Por Patricia Volkow*
La atención de los pacientes con sida es cara. El tratamiento
antiviral, los medicamentos necesarios para tratar o prevenir infecciones,
la quimioterapia y las hospitalizaciones repetidas, es decir, el manejo óptimo
para prolongar y mejorar la calidad de vida de los pacientes con VIH,
resultan extraordinariamente gravosos. Costear el manejo de estos enfermos,
especialmente en países pobres, sangra el ya deteriorado presupuesto
destinado a la salud.
Por ello es fundamental que estos presupuestos
se incrementen y que se insista en la única línea de batalla
hasta este momento útil en la lucha contra el sida: contar con
un programa de sangre segura, prohibir el comercio de sangre y plasma,
diseñar campañas de prevención de transmisión
(sexual, entre usuarios de drogas intravenosas, en el sexoservicio)
y garantizar un trato humano y profesional a los enfermos.
La atención médica pública comprende tres niveles
de atención: primario o de primer contacto, que consiste en centros
de salud con médicos generales o familiares; secundario o de nivel
medio, formado por hospitales pequeños que cuentan con especialidades
médicas; y el terciario, constituido por los grandes centros de
especialidad. Esta jerarquización de la atención está íntimamente
ligada a la calidad de quienes ahí prestan sus servicios, siendo
los especialistas de los centros de tercer nivel los que cuentan con
la mejor preparación y los mayores recursos. A pesar de que se
han hecho grandes esfuerzos para establecer un programa integral del
manejo para los pacientes con infección por VIH, no se ha podido
lograr esta meta y los pacientes diagnosticados son rápidamente
canalizados del primero y segundo niveles de atención al tercero,
decisión muchas veces influenciada por el miedo al padecimiento
entre los médicos con escaso nivel de preparación. De igual
forma, el bajo nivel de conocimientos sobre el VIH puede provocar que
el diagnóstico se retrase, causando un despilfarro de recursos
y, en muchas ocasiones, la muerte de un paciente potencialmente recuperable.

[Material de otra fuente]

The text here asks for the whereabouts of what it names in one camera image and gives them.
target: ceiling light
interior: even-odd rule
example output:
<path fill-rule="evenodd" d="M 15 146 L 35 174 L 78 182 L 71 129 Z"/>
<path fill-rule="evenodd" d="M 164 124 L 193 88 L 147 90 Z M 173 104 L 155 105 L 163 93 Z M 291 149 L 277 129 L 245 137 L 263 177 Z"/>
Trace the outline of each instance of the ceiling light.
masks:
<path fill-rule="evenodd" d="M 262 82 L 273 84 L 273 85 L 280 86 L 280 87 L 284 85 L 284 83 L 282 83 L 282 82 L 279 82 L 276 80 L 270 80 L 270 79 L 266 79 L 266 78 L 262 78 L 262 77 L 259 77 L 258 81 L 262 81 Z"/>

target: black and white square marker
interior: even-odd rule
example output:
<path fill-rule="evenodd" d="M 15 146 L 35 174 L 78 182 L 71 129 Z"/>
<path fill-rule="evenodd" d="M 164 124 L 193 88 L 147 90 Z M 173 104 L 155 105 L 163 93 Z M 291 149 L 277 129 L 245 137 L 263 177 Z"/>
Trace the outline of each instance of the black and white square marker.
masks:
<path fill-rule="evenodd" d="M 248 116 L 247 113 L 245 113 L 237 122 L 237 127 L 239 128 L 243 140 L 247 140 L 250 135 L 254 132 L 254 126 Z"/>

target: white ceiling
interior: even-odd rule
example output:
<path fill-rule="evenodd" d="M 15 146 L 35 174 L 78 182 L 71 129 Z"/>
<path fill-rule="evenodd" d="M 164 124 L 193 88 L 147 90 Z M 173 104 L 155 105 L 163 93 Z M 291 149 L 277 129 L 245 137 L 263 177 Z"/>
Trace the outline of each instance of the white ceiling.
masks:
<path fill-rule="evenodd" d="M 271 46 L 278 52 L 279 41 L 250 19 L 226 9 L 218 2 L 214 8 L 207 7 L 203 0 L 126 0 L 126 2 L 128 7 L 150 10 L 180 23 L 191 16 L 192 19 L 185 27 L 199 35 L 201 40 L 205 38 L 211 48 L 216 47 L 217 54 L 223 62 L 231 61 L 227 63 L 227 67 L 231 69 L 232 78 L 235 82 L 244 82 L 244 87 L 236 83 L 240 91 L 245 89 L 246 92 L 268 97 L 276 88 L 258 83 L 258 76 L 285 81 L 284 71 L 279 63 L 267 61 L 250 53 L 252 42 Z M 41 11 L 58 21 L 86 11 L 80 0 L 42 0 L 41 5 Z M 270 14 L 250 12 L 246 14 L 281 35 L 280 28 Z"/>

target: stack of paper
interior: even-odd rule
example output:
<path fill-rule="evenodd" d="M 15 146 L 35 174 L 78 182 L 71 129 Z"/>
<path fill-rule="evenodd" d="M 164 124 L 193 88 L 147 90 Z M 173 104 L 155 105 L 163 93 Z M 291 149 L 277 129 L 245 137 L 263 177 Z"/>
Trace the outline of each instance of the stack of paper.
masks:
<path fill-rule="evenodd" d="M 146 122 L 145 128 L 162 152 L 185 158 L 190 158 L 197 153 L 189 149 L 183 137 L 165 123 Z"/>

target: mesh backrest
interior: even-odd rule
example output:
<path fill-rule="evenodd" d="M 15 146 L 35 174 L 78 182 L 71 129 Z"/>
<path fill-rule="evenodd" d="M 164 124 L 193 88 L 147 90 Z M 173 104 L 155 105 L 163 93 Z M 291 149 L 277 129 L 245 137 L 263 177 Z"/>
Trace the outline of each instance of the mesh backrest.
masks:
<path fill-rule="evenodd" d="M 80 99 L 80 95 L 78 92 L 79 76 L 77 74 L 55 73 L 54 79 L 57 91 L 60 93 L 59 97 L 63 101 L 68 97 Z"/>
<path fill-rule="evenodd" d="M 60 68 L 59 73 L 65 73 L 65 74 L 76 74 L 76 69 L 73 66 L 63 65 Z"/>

En estas condiciones, es el azar el único que puede situar a los
pacientes frente a médicos dispuestos a compartir y combatir con
ellos la tragedia de la enfermedad. Cuando esto no sucede así,
frecuentemente los pacientes abandonan los servicios de atención
iniciales y buscan otros sitios de atención, duplicando o triplicando
el consumo de recursos para la salud.
El compromiso con el paciente
El VIH/sida sigue siendo una enfermedad incurable. Esta condición,
aunada a su íntima relación con el comportamiento humano,
ha originado reacciones contradictorias en las diferentes comunidades
humanas. Mientras algunos abogan por la confidencialidad, protección
y libertad de los enfermos, existen otros que los estigmatizan, rechazan,
segregan y catalogan como merecedores del castigo divino. La comunidad
médica no ha quedado exenta de estas contradicciones, que pueden
verse alentadas por el riesgo a la muerte que implica manejar enfermos
con un padecimiento hasta ahora incurable. Este riesgo, alguna vez aceptado
como parte normal de la práctica médica, había sido
olvidado casi totalmente en las últimas tres décadas por
el advenimiento de los agentes antimicrobianos, tan eficientes para tratar
padecimientos infectocontagiosos. El médico que ejerza en la actualidad
debe aprender a trabajar de una manera diferente, incluir en su cotidianidad
las medidas preventivas recomendadas durante el manejo de los pacientes
y aceptar el riesgo de contagio, por bajo que este sea, apoyado con educación
continua, dispositivos rígidos para desechar agujas y contar con
esquemas antirretrovirales profilácticos en caso de accidentes
de alto riesgo en el medio hospitalario. En caso de ser necesario, aquellos
que lleguen a contraer la infección durante su trabajo deben tener
asegurado todo el apoyo médico, económico y social que
requieran.
El sentido ético hipocrático debiera promover una disposición
de servicio y benevolencia. Desgraciadamente no siempre ocurre así,
y no han sido pocos los médicos que se han negado en repetidas
ocasiones a tratar o intervenir quirúrgicamente a un paciente
por el solo hecho de estar infectado con el VIH. El médico que
guarda esta actitud infringe una de las normas hipocráticas básicas:
no sólo le está negando la atención, sino que con
su sola actitud lo está dañando. Quienes hemos tenido la
oportunidad de atender pacientes con sida sabemos que el mayor temor
del paciente es el rechazo, una fuente de dolor adicional. El sida perturba
hasta sus máximas consecuencias al individuo que lo padece, como
lo expresa Susan Sontag, en El sida y sus metáforas: “Así como
la enfermedad es la mayor de las miserias, así la mayor miseria
de la enfermedad es la soledad que tiene lugar cuando la naturaleza infecciosa
de la enfermedad disuade de acudir a quienes han de asistir a los enfermos”.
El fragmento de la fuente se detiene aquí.